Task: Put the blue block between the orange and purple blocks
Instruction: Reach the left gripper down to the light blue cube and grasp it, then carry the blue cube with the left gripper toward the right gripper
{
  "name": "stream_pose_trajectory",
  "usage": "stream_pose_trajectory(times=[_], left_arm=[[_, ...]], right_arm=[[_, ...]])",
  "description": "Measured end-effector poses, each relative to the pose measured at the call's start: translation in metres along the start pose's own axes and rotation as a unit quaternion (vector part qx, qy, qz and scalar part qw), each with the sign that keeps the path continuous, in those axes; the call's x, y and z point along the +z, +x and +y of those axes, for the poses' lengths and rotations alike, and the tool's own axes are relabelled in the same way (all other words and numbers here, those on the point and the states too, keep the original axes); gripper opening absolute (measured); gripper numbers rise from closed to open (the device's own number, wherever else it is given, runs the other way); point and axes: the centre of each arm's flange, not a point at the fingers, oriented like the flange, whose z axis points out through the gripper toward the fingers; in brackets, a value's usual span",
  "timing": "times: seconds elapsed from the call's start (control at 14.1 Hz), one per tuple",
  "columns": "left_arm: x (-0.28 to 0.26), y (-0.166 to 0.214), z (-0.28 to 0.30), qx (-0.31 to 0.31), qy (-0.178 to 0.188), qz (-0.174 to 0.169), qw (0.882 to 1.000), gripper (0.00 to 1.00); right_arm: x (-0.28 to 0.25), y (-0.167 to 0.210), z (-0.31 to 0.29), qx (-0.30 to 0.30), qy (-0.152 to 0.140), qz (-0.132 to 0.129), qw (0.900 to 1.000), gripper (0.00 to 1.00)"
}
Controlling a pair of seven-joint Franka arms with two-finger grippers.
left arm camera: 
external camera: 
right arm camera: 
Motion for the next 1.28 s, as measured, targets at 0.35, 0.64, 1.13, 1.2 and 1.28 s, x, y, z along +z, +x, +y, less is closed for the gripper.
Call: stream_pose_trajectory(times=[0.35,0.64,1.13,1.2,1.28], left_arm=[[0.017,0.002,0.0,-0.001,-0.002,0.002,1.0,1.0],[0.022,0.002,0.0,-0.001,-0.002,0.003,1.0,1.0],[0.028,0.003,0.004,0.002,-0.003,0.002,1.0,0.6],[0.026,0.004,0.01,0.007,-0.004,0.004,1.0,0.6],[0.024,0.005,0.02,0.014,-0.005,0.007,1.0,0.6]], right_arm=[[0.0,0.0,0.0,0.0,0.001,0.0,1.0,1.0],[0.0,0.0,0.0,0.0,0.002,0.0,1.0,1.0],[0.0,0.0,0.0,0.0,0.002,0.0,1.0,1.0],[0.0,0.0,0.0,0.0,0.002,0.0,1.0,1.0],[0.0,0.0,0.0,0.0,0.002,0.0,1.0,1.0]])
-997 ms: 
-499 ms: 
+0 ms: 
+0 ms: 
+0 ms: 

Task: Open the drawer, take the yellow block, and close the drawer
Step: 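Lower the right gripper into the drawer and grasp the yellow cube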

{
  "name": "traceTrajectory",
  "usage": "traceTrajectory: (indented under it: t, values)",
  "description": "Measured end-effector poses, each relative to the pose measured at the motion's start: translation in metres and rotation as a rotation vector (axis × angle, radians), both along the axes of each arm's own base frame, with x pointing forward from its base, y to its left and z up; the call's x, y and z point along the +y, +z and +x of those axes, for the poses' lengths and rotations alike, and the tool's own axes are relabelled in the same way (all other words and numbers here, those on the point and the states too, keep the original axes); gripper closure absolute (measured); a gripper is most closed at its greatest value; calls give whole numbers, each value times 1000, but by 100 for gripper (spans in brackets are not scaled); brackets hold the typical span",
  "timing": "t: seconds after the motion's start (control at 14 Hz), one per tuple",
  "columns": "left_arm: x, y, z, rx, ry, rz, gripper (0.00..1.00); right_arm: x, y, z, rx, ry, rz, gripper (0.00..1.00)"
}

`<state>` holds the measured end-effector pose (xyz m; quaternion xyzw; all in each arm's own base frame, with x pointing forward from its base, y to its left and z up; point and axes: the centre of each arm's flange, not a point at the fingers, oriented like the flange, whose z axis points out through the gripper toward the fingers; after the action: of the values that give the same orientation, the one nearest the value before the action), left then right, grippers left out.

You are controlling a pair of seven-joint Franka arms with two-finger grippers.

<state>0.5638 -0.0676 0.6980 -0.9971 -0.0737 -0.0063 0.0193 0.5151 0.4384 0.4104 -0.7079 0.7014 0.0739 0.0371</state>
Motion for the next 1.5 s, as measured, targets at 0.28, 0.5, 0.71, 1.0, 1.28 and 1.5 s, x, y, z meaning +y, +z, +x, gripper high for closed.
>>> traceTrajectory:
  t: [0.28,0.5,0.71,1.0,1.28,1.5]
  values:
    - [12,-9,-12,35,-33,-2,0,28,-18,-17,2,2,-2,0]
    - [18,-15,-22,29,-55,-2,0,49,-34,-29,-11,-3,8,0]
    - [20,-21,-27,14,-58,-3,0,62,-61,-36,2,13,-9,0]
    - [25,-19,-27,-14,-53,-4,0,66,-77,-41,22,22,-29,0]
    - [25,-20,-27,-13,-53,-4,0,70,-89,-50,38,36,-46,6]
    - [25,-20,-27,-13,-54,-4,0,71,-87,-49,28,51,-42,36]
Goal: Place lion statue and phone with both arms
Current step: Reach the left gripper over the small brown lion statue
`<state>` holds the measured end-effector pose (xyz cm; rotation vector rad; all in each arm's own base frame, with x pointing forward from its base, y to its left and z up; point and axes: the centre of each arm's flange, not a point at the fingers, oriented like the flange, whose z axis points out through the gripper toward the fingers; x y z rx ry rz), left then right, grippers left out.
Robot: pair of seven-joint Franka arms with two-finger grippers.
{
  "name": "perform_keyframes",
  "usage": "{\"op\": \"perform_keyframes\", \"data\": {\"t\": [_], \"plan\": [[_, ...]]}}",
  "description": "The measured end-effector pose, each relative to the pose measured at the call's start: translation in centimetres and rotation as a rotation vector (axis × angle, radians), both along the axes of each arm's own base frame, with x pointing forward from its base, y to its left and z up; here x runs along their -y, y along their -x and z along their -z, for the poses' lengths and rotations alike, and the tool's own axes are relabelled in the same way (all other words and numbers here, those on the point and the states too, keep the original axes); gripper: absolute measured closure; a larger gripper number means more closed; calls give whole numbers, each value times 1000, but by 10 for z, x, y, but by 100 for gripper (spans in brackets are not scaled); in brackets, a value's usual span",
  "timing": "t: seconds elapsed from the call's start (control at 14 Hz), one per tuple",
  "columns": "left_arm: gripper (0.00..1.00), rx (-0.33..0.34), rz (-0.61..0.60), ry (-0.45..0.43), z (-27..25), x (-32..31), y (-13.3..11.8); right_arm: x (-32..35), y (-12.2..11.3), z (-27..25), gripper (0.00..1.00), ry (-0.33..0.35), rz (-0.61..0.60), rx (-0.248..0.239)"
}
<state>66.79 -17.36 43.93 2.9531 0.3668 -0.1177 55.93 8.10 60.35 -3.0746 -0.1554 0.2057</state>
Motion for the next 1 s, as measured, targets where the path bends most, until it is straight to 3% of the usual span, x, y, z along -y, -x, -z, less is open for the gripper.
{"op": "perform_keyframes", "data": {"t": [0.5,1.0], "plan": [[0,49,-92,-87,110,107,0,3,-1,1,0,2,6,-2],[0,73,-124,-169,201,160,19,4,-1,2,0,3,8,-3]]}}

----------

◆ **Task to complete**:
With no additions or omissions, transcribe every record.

◆ **Solution**:
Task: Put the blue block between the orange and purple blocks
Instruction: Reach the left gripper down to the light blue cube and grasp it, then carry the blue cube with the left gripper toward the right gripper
{
  "name": "stream_pose_trajectory",
  "usage": "stream_pose_trajectory(times=[_], left_arm=[[_, ...]], right_arm=[[_, ...]])",
  "description": "Measured end-effector poses, each relative to the pose measured at the call's start: translation in metres along the start pose's own axes and rotation as a unit quaternion (vector part qx, qy, qz and scalar part qw), each with the sign that keeps the path continuous, in those axes; the call's x, y and z point along the +z, +x and +y of those axes, for the poses' lengths and rotations alike, and the tool's own axes are relabelled in the same way (all other words and numbers here, those on the point and the states too, keep the original axes); gripper opening absolute (measured); gripper numbers rise from closed to open (the device's own number, wherever else it is given, runs the other way); point and axes: the centre of each arm's flange, not a point at the fingers, oriented like the flange, whose z axis points out through the gripper toward the fingers; in brackets, a value's usual span",
  "timing": "times: seconds elapsed from the call's start (control at 14.1 Hz), one per tuple",
  "columns": "left_arm: x (-0.28 to 0.26), y (-0.166 to 0.214), z (-0.28 to 0.30), qx (-0.31 to 0.31), qy (-0.178 to 0.188), qz (-0.174 to 0.169), qw (0.882 to 1.000), gripper (0.00 to 1.00); right_arm: x (-0.28 to 0.25), y (-0.167 to 0.210), z (-0.31 to 0.29), qx (-0.30 to 0.30), qy (-0.152 to 0.140), qz (-0.132 to 0.129), qw (0.900 to 1.000), gripper (0.00 to 1.00)"
}
Controlling a pair of seven-joint Franka arms with two-finger grippers.
left arm camera: 
external camera: 
right arm camera: 
Motion for the next 1.28 s, as measured, targets at 0.35, 0.64, 1.13, 1.2 and 1.28 s, x, y, z along +z, +x, +y, less is closed for the gripper.
Call: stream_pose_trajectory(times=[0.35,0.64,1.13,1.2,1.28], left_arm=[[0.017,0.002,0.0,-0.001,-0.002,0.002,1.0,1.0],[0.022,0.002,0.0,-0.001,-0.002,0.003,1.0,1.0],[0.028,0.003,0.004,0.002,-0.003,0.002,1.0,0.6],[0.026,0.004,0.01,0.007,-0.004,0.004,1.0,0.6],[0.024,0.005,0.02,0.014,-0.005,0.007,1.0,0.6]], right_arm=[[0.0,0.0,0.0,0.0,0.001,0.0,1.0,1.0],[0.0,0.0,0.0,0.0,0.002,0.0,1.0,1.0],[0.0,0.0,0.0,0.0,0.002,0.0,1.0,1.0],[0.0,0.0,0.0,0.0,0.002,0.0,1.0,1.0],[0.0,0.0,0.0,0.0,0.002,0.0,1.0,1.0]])
-997 ms: 
-499 ms: 
+0 ms: 
+0 ms: 
+0 ms: 

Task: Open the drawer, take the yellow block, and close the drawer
Step: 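Lower the right gripper into the drawer and grasp the yellow cube
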
{
  "name": "traceTrajectory",
  "usage": "traceTrajectory: (indented under it: t, values)",
  "description": "Measured end-effector poses, each relative to the pose measured at the motion's start: translation in metres and rotation as a rotation vector (axis × angle, radians), both along the axes of each arm's own base frame, with x pointing forward from its base, y to its left and z up; the call's x, y and z point along the +y, +z and +x of those axes, for the poses' lengths and rotations alike, and the tool's own axes are relabelled in the same way (all other words and numbers here, those on the point and the states too, keep the original axes); gripper closure absolute (measured); a gripper is most closed at its greatest value; calls give whole numbers, each value times 1000, but by 100 for gripper (spans in brackets are not scaled); brackets hold the typical span",
  "timing": "t: seconds after the motion's start (control at 14 Hz), one per tuple",
  "columns": "left_arm: x, y, z, rx, ry, rz, gripper (0.00..1.00); right_arm: x, y, z, rx, ry, rz, gripper (0.00..1.00)"
}

`<state>` holds the measured end-effector pose (xyz m; quaternion xyzw; all in each arm's own base frame, with x pointing forward from its base, y to its left and z up; point and axes: the centre of each arm's flange, not a point at the fingers, oriented like the flange, whose z axis points out through the gripper toward the fingers; after the action: of the values that give the same orientation, the one nearest the value before the action), left then right, grippers left out.

You are controlling a pair of seven-joint Franka arms with two-finger grippers.

<state>0.5638 -0.0676 0.6980 -0.9971 -0.0737 -0.0063 0.0193 0.5151 0.4384 0.4104 -0.7079 0.7014 0.0739 0.0371</state>
Motion for the next 1.5 s, as measured, targets at 0.28, 0.5, 0.71, 1.0, 1.28 and 1.5 s, x, y, z meaning +y, +z, +x, gripper high for closed.
>>> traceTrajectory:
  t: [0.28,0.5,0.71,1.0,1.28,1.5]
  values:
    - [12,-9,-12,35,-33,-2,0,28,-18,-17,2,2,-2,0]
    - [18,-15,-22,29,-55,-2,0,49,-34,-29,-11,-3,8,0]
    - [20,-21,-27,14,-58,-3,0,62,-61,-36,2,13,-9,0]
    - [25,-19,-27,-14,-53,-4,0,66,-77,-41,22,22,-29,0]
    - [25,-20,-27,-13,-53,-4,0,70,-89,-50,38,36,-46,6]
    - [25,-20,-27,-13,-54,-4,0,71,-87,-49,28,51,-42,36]
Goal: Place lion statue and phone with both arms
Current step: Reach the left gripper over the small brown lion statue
`<state>` holds the measured end-effector pose (xyz cm; rotation vector rad; all in each arm's own base frame, with x pointing forward from its base, y to its left and z up; point and axes: the centre of each arm's flange, not a point at the fingers, oriented like the flange, whose z axis points out through the gripper toward the fingers; x y z rx ry rz), left then right, grippers left out.
Robot: pair of seven-joint Franka arms with two-finger grippers.
{
  "name": "perform_keyframes",
  "usage": "{\"op\": \"perform_keyframes\", \"data\": {\"t\": [_], \"plan\": [[_, ...]]}}",
  "description": "The measured end-effector pose, each relative to the pose measured at the call's start: translation in centimetres and rotation as a rotation vector (axis × angle, radians), both along the axes of each arm's own base frame, with x pointing forward from its base, y to its left and z up; here x runs along their -y, y along their -x and z along their -z, for the poses' lengths and rotations alike, and the tool's own axes are relabelled in the same way (all other words and numbers here, those on the point and the states too, keep the original axes); gripper: absolute measured closure; a larger gripper number means more closed; calls give whole numbers, each value times 1000, but by 10 for z, x, y, but by 100 for gripper (spans in brackets are not scaled); in brackets, a value's usual span",
  "timing": "t: seconds elapsed from the call's start (control at 14 Hz), one per tuple",
  "columns": "left_arm: gripper (0.00..1.00), rx (-0.33..0.34), rz (-0.61..0.60), ry (-0.45..0.43), z (-27..25), x (-32..31), y (-13.3..11.8); right_arm: x (-32..35), y (-12.2..11.3), z (-27..25), gripper (0.00..1.00), ry (-0.33..0.35), rz (-0.61..0.60), rx (-0.248..0.239)"
}
<state>66.79 -17.36 43.93 2.9531 0.3668 -0.1177 55.93 8.10 60.35 -3.0746 -0.1554 0.2057</state>
Motion for the next 1 s, as measured, targets where the path bends most, until it is straight to 3% of the usual span, x, y, z along -y, -x, -z, less is open for the gripper.
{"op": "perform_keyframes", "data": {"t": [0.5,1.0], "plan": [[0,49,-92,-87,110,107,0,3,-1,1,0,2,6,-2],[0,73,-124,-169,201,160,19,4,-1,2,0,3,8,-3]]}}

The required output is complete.